**Required action**
The listing below must be returned in full and unchanged, without the images it carries.

**Information shown**
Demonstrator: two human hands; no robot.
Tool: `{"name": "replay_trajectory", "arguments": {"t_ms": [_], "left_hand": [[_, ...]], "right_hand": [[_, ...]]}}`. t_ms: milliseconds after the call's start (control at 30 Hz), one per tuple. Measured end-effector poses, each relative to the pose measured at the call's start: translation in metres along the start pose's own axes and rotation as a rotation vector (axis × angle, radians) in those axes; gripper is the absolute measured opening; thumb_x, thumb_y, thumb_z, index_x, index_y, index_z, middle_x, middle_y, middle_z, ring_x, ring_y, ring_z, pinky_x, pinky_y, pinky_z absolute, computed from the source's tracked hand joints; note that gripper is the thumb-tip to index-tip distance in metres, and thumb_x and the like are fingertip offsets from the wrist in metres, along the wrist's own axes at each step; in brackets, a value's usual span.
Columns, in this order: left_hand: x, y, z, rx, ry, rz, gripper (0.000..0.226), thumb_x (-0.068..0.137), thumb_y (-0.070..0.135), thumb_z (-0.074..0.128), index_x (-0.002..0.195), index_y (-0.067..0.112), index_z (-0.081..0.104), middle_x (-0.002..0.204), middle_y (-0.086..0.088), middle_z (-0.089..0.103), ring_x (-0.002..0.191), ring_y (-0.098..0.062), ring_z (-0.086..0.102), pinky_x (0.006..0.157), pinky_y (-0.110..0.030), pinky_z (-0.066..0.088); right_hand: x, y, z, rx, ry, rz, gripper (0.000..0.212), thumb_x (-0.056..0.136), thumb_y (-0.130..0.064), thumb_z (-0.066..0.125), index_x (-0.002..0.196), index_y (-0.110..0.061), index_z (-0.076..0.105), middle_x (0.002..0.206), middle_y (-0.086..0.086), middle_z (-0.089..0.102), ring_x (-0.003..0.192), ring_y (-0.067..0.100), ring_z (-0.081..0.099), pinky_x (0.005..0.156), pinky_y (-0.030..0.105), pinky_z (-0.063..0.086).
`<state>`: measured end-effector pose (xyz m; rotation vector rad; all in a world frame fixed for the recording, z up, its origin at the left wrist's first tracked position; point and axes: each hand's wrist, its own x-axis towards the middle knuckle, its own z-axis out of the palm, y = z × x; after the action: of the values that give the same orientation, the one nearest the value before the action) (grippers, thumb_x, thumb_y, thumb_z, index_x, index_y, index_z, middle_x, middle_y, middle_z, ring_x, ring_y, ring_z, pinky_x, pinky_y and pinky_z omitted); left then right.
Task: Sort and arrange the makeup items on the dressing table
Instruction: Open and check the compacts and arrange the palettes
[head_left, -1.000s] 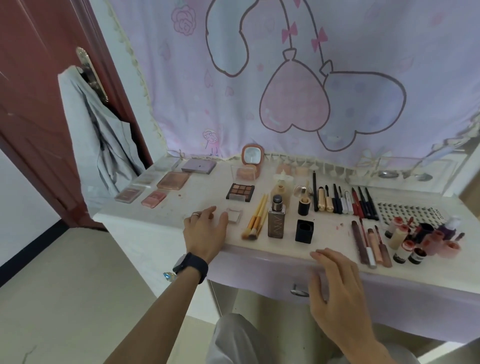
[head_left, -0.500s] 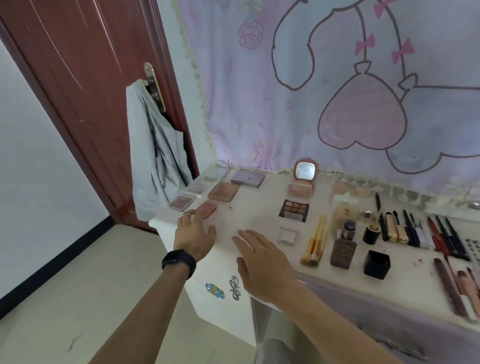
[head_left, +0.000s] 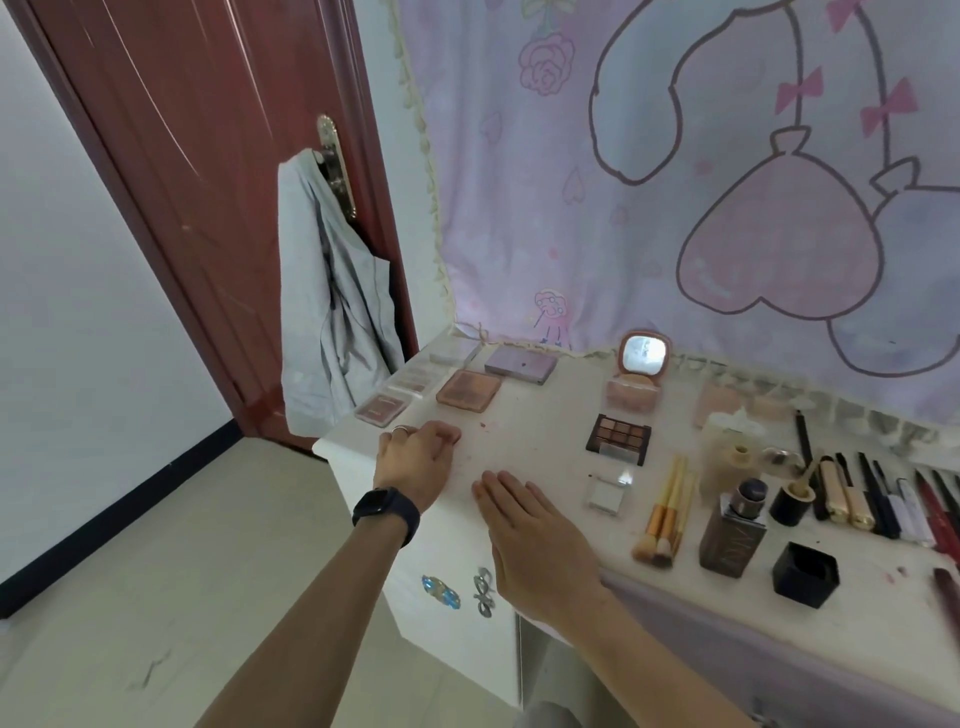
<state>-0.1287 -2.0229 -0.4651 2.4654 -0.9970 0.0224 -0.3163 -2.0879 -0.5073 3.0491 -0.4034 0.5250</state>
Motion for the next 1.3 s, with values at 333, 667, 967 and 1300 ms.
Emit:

**Finished exercise**
Demonstrator: two human hands; no robot.
Tool: `{"name": "replay_trajectory", "arguments": {"t_ms": [_], "left_hand": [[_, ...]], "right_hand": [[_, ...]]}}`. t_ms: milliseconds after the call's start (control at 30 Hz), one per tuple. Measured end-effector poses, each relative to the pose measured at the call's start: translation in metres along the start pose's own axes and rotation as a rotation vector (axis × angle, radians) in those axes; gripper is the absolute measured opening; thumb_x, thumb_y, thumb_z, index_x, index_y, index_z, middle_x, middle_y, middle_z, ring_x, ring_y, ring_z, pinky_x, pinky_y, pinky_z absolute, computed from the source's tracked hand joints; note that gripper is the thumb-tip to index-tip distance in metres, and thumb_x and the like are fingertip offsets from the wrist in metres, along the wrist's own axes at each step; in brackets, a value's usual span.
Columns, in this order: left_hand: x, y, z, rx, ry, rz, gripper (0.000..0.226), thumb_x (-0.068..0.137), thumb_y (-0.070..0.135), thumb_z (-0.074..0.128), index_x (-0.002..0.195), index_y (-0.067..0.112), index_z (-0.081..0.104), middle_x (-0.002..0.204), middle_y (-0.086..0.088), middle_z (-0.089..0.103), ring_x (-0.002..0.191), ring_y (-0.098..0.062), ring_z (-0.086..0.102), pinky_x (0.006..0.157), pinky_y (-0.110..0.030), pinky_z (-0.066..0.088); right_hand: x, y, z, rx, ry, rz, gripper (0.000..0.212), thumb_x (-0.056..0.136), thumb_y (-0.130..0.064), thumb_z (-0.066..0.125), index_x (-0.002..0.196), index_y (-0.110..0.061), index_z (-0.076..0.105), middle_x (0.002..0.206), middle_y (-0.086..0.086), middle_z (-0.089..0.102), ring_x (-0.003..0.192), ring_y (-0.067..0.100), ring_z (-0.081..0.099), pinky_x (0.005..0.156), pinky_y (-0.030..0.105), pinky_z (-0.063..0.086).
`<state>`: measured end-effector pose (xyz m; rotation vector rad; all in a world frame fixed for the recording, z up, its origin at the left wrist's first tracked position; point and axes: each hand's wrist, its own x-axis towards the middle knuckle, its own z-axis out of the palm, y = z × x; after the action: of the values that give the same orientation, the one nearest the value before the action) (grippers, thumb_x, thumb_y, thumb_z, index_x, index_y, index_z, middle_x, middle_y, middle_z, ring_x, ring_y, ring_z, pinky_x, pinky_y and pinky_z omitted); left then right.
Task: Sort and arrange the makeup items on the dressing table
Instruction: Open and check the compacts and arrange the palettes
[head_left, -1.000s] 
[head_left, -0.500s] 
[head_left, +0.000s] 
<state>-0.1287 -2.0229 -0.4651 2.4654 -0.9970 0.0224 -0.3163 -2.0879 -0.5073 3.0491 -0.4034 0.5250</state>
Motion for the next 1.3 s, with values at 333, 667, 967 and 1300 ms.
Emit:

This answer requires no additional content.